_The task_
Among the records that follow, count the lines with the string "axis"; report only that count.

Stored items
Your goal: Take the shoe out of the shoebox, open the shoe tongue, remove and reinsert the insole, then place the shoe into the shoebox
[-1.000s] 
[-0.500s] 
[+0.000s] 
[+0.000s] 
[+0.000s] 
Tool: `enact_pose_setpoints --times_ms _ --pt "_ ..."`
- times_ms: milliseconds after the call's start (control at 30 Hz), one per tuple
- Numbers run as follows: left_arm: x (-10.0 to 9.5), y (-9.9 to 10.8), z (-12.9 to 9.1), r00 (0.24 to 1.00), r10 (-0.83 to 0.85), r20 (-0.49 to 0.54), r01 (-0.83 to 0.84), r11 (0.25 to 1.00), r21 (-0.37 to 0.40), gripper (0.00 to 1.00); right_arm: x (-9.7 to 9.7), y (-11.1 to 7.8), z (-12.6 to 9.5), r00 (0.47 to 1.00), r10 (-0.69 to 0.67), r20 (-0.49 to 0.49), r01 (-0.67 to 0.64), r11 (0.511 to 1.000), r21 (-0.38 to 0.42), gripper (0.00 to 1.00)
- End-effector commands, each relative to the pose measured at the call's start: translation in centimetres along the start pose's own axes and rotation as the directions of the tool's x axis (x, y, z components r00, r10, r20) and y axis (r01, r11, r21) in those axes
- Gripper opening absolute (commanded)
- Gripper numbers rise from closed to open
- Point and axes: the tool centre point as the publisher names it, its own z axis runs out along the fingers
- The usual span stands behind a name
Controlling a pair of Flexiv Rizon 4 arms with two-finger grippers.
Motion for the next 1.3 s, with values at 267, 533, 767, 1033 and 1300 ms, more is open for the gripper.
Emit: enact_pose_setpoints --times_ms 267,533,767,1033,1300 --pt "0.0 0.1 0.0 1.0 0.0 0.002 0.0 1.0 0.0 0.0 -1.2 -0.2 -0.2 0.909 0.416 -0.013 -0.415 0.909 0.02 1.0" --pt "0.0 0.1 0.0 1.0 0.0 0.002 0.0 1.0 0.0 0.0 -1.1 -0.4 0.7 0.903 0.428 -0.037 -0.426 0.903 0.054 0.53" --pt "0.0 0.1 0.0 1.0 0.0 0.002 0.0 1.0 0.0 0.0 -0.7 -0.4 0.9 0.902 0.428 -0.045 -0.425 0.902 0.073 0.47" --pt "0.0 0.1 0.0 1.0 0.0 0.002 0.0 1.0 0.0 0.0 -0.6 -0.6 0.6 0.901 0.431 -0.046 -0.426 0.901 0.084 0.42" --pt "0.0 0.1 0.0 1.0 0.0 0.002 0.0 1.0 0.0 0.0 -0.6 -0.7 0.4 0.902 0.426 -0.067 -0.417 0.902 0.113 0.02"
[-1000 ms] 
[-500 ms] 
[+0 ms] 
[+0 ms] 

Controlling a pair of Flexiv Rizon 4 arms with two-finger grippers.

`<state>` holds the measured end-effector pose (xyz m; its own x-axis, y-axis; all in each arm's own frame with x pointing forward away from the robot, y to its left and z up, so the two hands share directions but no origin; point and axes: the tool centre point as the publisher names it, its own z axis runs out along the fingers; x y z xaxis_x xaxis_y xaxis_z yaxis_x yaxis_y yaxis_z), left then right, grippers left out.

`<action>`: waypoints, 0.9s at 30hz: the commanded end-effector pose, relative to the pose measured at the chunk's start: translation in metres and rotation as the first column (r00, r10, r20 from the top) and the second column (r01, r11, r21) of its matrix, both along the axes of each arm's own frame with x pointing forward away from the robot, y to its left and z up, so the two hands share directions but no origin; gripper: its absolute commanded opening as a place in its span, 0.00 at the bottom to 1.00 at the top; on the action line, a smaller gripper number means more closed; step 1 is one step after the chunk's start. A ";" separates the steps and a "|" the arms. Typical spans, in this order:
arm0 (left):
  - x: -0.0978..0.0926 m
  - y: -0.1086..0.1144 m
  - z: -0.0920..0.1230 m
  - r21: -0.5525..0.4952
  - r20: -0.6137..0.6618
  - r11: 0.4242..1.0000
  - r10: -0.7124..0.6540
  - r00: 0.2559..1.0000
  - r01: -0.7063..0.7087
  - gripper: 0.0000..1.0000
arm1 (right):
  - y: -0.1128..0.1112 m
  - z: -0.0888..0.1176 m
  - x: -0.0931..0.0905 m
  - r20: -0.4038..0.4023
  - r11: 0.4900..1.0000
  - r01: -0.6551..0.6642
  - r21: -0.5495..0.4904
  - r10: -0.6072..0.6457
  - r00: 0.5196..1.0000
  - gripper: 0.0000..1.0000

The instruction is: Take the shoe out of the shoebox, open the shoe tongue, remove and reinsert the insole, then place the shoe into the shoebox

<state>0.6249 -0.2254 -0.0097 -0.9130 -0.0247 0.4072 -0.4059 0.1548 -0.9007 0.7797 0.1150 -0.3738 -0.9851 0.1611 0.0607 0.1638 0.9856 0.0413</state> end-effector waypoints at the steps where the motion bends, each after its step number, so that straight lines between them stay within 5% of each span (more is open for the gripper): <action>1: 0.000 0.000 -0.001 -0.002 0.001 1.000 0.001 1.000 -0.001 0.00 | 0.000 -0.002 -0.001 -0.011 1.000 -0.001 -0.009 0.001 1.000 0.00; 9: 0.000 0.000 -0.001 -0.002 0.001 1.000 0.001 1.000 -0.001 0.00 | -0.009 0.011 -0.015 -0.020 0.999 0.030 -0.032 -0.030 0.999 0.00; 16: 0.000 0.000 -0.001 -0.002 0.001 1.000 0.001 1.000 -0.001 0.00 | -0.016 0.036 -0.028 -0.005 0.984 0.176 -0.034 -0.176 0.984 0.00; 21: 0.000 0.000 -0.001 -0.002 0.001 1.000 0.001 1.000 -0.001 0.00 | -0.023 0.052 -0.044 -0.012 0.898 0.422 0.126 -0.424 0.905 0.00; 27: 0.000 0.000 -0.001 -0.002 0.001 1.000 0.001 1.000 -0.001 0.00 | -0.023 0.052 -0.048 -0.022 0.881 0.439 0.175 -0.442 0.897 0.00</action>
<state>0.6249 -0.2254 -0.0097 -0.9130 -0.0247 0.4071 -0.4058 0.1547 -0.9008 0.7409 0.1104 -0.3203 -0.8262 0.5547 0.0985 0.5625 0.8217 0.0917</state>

_Exercise output_
3